16:46 < oldbeardo> well, I have no problem if you were my mentor too :)

16:46 < naywhayare> ok, well if you have something set up with him, then that's good. I'll try to start waking up earlier anyway... that would probably be good for my productivity :)

16:47 < oldbeardo> yup, it will be your lunch time soon, won't it?

16:48 < oldbeardo> I'm asking because I'm going to upload the Softmax Regression codes soon, would be great if we could finish it today, so that the next thing I do is QUIC-SVD

16:48 < naywhayare> I'm actually cooking lunch at home today

16:48 < naywhayare> so I won't be leaving a computer

16:49 < oldbeardo> oh great

17:04 < oldbeardo> naywhayare: have you ever worked with GPUs?

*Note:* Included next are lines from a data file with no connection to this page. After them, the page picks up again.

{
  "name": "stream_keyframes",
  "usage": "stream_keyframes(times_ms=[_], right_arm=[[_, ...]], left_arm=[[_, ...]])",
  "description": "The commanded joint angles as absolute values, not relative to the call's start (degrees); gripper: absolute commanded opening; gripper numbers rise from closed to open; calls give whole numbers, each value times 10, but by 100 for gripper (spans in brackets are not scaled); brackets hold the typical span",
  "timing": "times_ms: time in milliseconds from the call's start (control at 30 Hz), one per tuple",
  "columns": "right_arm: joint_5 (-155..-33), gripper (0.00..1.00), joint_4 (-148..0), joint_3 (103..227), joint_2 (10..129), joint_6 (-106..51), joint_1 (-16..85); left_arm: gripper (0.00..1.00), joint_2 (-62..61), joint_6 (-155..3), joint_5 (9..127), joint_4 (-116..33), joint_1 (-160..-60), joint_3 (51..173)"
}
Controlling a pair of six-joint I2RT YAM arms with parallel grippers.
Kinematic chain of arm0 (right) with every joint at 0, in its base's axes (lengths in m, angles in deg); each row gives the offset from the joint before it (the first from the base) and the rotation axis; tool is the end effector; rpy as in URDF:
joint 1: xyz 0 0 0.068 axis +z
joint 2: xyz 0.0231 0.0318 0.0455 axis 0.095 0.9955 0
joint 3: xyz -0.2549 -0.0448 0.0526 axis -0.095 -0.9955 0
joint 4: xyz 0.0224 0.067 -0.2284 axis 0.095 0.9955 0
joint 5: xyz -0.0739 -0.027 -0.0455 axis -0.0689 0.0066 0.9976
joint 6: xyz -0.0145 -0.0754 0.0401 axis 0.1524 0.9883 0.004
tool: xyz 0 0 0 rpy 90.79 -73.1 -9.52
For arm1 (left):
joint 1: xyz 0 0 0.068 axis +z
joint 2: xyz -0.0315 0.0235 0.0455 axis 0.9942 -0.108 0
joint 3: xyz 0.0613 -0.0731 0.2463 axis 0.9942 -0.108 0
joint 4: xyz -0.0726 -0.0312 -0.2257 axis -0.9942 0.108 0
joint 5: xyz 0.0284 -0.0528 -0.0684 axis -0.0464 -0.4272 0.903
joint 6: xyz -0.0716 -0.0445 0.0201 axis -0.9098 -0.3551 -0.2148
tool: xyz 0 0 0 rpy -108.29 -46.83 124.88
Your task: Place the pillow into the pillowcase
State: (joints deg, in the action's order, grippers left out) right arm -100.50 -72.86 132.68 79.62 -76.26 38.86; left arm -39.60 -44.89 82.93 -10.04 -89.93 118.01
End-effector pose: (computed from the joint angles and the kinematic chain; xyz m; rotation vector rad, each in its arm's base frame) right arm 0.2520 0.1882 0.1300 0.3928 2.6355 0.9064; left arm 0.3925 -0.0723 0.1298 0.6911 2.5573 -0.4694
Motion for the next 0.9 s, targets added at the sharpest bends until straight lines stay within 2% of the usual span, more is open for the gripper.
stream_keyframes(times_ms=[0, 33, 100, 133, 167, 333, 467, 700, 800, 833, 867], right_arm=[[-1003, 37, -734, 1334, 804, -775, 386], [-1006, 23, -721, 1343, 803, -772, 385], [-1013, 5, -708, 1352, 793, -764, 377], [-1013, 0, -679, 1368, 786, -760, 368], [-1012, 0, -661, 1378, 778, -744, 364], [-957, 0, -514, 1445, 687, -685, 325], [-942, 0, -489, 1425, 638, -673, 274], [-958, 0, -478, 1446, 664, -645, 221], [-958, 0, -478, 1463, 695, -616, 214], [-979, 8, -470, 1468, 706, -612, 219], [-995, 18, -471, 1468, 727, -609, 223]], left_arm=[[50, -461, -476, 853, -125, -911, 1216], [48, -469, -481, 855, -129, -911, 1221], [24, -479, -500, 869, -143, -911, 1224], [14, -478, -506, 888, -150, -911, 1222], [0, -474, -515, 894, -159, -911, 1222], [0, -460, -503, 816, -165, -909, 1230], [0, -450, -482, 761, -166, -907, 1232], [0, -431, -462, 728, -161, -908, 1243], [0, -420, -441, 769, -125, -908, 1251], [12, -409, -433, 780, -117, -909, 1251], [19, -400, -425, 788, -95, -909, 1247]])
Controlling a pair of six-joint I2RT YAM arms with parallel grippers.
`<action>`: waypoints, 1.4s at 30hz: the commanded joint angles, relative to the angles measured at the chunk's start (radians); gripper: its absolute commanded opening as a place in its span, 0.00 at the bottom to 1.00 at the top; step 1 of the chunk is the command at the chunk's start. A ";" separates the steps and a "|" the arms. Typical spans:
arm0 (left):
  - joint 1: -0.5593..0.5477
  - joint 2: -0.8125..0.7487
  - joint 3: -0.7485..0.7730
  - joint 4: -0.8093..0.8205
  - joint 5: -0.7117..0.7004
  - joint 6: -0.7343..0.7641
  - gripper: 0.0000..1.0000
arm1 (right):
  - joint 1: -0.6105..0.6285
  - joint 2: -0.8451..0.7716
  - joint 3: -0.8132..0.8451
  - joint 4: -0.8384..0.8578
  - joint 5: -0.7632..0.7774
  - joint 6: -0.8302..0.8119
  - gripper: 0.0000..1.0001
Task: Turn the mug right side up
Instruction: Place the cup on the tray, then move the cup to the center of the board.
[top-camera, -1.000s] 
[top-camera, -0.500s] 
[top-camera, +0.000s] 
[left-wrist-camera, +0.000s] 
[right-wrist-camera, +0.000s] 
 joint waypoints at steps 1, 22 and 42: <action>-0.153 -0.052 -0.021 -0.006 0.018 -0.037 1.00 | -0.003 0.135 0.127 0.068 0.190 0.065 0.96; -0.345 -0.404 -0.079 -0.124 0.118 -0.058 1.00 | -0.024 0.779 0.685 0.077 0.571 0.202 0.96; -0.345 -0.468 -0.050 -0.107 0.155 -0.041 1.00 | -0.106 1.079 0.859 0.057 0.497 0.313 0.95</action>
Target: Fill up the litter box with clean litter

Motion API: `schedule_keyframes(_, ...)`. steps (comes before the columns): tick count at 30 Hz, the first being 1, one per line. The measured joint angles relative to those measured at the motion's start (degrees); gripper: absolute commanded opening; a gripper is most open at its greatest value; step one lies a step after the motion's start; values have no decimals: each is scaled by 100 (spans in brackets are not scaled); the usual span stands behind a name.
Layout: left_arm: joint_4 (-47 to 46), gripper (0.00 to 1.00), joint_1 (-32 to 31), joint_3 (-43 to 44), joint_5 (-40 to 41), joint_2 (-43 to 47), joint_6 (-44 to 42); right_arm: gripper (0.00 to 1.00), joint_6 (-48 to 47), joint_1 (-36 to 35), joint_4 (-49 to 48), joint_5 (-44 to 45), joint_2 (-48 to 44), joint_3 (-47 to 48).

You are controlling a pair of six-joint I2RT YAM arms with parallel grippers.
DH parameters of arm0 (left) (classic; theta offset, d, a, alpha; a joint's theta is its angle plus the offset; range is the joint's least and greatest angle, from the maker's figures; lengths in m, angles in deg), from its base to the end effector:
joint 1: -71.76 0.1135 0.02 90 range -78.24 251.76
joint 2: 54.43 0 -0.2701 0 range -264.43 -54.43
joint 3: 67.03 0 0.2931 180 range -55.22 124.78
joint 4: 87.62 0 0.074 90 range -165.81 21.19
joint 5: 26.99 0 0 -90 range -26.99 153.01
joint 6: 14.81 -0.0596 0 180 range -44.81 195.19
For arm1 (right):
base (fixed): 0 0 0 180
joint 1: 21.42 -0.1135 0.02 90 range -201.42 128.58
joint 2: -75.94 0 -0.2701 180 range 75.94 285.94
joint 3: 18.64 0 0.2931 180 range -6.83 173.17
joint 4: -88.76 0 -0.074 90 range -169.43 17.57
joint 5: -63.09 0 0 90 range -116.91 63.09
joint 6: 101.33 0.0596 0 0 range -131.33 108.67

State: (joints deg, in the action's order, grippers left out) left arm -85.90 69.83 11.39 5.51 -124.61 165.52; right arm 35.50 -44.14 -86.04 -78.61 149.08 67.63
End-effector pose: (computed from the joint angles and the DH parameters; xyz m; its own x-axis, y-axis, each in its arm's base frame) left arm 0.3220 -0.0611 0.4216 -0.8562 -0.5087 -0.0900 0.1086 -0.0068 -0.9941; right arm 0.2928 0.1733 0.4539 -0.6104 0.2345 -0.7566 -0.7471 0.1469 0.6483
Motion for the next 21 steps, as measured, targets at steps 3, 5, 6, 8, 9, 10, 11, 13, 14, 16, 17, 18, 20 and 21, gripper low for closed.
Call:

17:05 < naywhayare> oldbeardo: no, I haven't. I have basic knowledge of GPUs and I have attended some introductory presentations on using CUDA and similar libraries

17:05 < naywhayare> but I would not call myself an expert in any way :)

17:05 < oldbeardo> okay, no problem, I uploaded the code just now

17:06 < oldbeardo> IRC looks so empty now that the GSoC formalities are over

17:07 < naywhayare> yeah, not many people idling in here anymore

17:07 < naywhayare> still more active than it was two years ago :)

17:07 < naywhayare> let me download the code you uploaded, hang on

17:07 < oldbeardo> okay, wait are you saying that two years back you were the only active member on IRC? :D

17:08 < naywhayare> basically, yeah. even jenkins-mlpack wasn't here :)

17:08 < naywhayare> one of the old guys who used to work for the fastlab (james cline / Rodya) used to idle in here

17:08 < naywhayare> but he works for Rdio now and I don't think he's got time for mlpack anymore

17:09 < oldbeardo> what's Rdio?

17:09 < naywhayare> streaming music service; I don't think they're that popular, but I think they're doing okay

17:10 < naywhayare> I've never used it and I don't know too much about them

17:12 < oldbeardo> okay, just saw their website, looks in the early stages, and their service isn't available in India

17:12 < naywhayare> yeah, I think they are still a pretty small company

17:15 < naywhayare> ok, the test looks good; I think maybe ComputeAccuracy() should be in the test and not in SoftmaxRegression, though

17:15 < naywhayare> I can't think of cases other than testing when a user might want to call ComputeAccuracy()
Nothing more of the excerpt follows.